# mylistofhomehaunts



## skeletonowl (Aug 8, 2006)

I am compiling a list of home haunts to use as refernce to whoever visits my site. If interested:

1. Post with your website

2. If I need to reject it for any reason, I will pm you! (This probably won't happen)

This is my benefit to other haunters just starting out like me!
I plan to make a whole new freewebs site alone for these links so please be part of it!


----------



## Front Yard Fright (Dec 23, 2005)

Sounds like a great idea!
I've been thinking about doing something similar to this but haven't really gone through with it...
I'd love to be a part of it!

My website is www.frontyardfright.com

Also, are you going to be using banners?
Or just word links?

Oh, and if you need any help with the design or html or anything I'm more than willing to help out!
.


----------



## CerysCrow (Jan 22, 2007)

Here's mine:

The Haunting of Ivy Hall
_at Scarecrow Hill_

www.hauntingivyhall.com


----------



## skeletonowl (Aug 8, 2006)

well, it would be neat to have a fancier html site...I'm not sure about banners cause of the amount of haunts planned...but for now i'll get the freewebs bascic layout one and send it to you Frontyard Fright by next week. Thanks!


----------



## 1031fan (Feb 6, 2007)

CC - very nice site! you guys do that site yourself? and the picture quality of the photos is great - what camera you use?

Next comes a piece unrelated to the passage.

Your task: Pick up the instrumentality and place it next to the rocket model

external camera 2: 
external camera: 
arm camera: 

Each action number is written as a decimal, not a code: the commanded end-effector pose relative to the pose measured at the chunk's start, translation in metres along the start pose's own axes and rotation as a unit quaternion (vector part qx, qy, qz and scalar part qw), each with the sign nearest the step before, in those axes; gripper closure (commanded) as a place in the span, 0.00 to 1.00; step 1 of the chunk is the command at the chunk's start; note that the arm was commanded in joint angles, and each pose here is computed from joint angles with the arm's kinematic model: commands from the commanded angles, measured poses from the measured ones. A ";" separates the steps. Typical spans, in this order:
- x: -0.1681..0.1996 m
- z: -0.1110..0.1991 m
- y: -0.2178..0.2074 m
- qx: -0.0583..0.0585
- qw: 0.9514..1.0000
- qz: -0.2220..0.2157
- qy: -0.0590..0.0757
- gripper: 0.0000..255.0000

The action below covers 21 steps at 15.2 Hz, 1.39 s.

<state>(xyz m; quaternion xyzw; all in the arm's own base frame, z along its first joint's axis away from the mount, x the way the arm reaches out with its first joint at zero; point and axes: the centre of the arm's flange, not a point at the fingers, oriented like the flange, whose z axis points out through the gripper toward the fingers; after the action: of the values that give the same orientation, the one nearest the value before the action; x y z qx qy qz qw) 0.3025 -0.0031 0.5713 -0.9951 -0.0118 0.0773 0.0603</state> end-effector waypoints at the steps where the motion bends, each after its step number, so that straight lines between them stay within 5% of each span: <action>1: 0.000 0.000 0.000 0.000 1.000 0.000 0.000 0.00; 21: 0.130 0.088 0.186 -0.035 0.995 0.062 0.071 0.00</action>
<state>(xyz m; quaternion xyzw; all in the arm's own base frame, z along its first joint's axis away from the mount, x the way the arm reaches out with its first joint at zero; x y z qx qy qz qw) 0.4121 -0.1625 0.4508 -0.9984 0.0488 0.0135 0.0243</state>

hey skeletonowl - what about just a link from youtube - unfortunately i dont have a website


----------



## DeathTouch (Sep 6, 2005)

I have a few. One is www.hauntseeker.com then www.deathtouch.hauntseeker.com and then www.nakedfrog.net Nakedfrog isn't a horror site. Maybe half of it when I am done.


----------



## Ms. Wicked (Nov 14, 2006)

DT, have you ever gone on the Gallery of Goulish Homes tour here in St. Charles?

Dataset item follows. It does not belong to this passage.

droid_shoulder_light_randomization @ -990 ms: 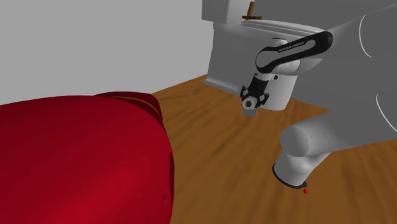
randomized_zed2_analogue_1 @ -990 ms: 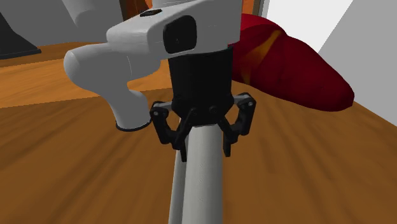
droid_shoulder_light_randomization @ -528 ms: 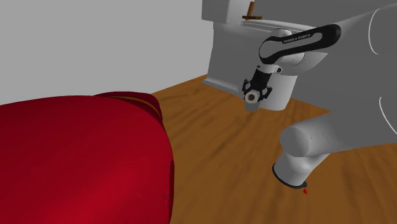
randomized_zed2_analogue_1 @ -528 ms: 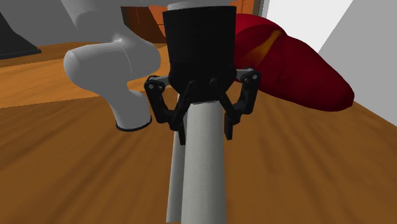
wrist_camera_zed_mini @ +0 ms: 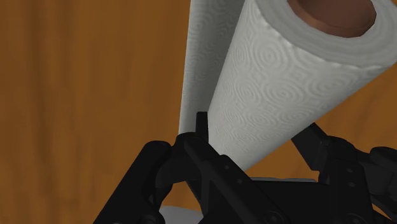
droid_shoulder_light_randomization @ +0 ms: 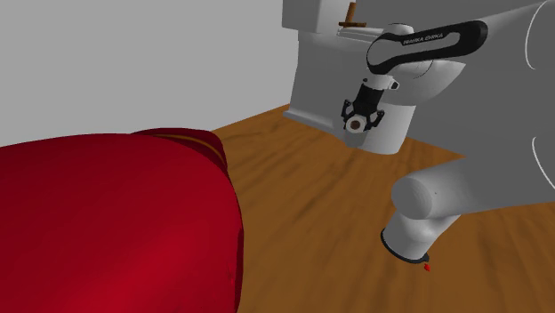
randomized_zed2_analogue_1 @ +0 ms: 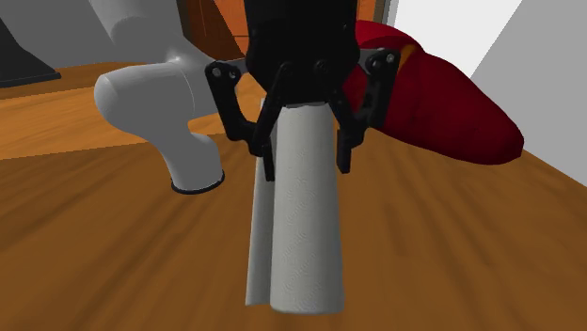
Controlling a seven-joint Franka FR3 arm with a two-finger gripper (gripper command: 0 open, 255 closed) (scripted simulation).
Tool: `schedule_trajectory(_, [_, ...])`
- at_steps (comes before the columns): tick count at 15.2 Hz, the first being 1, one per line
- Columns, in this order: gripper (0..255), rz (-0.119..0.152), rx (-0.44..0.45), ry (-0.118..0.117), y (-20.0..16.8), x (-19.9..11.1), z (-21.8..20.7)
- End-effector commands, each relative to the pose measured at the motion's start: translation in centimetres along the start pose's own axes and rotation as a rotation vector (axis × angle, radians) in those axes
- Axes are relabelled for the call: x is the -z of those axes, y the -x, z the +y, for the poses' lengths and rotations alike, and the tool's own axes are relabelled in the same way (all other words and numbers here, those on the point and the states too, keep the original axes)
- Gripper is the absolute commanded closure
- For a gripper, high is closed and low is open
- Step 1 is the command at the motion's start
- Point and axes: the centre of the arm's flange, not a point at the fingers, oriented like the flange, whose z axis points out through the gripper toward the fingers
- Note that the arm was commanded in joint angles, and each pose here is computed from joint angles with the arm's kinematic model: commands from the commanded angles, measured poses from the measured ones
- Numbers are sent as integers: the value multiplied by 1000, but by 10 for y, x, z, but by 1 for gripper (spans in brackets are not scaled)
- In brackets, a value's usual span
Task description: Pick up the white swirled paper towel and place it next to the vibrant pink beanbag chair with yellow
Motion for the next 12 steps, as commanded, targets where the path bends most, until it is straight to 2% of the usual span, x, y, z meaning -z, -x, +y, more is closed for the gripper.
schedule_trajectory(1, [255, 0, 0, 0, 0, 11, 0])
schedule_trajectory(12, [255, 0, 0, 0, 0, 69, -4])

I'd imagine that the haunt styles vary home to home, but it's a popular event and worth posting the link. Some of the haunters go all out, especially on judging night.

http://www.st-charlesparks.org/links/galleryofghoulishhomestour.htm


----------



## DeathTouch (Sep 6, 2005)

No I didn't know about that. I don't acatully own the house that I am at now, but I bet my landlord would like to know. Thank you.


----------



## wormyt (Aug 29, 2005)

Ok I have this one that propmaster did for me but its not really updated but still good......
http://www.halloweenpropmaster.com/Wormyt/trisha.htm and then here is my photobucket site with mainly all my props.

Pictures by Wormyt - Photobucket I am 
The Hunt On Sanders Hill


----------



## pyro (Oct 7, 2006)

you can count me in


----------



## CerysCrow (Jan 22, 2007)

1031fan said:


> CC - very nice site! you guys do that site yourself? and the picture quality of the photos is great - what camera you use?
> 
> hey skeletonowl - what about just a link from youtube - unfortunately i dont have a website


Thanks, 1031 fan! Yes, I created the website. (I'm a graphic designer/web designer.)

I have a Canon digital SLR camera, that I just love. It's one of the best business investments I've ever made.


----------



## skeletonowl (Aug 8, 2006)

Thanks for the great response! I will be working on the "Beta" website soon! I promise to finish before September don't worry!


----------



## skeletonowl (Aug 8, 2006)

Site construct will begin either today or tomorrow...
Just a head's up!


----------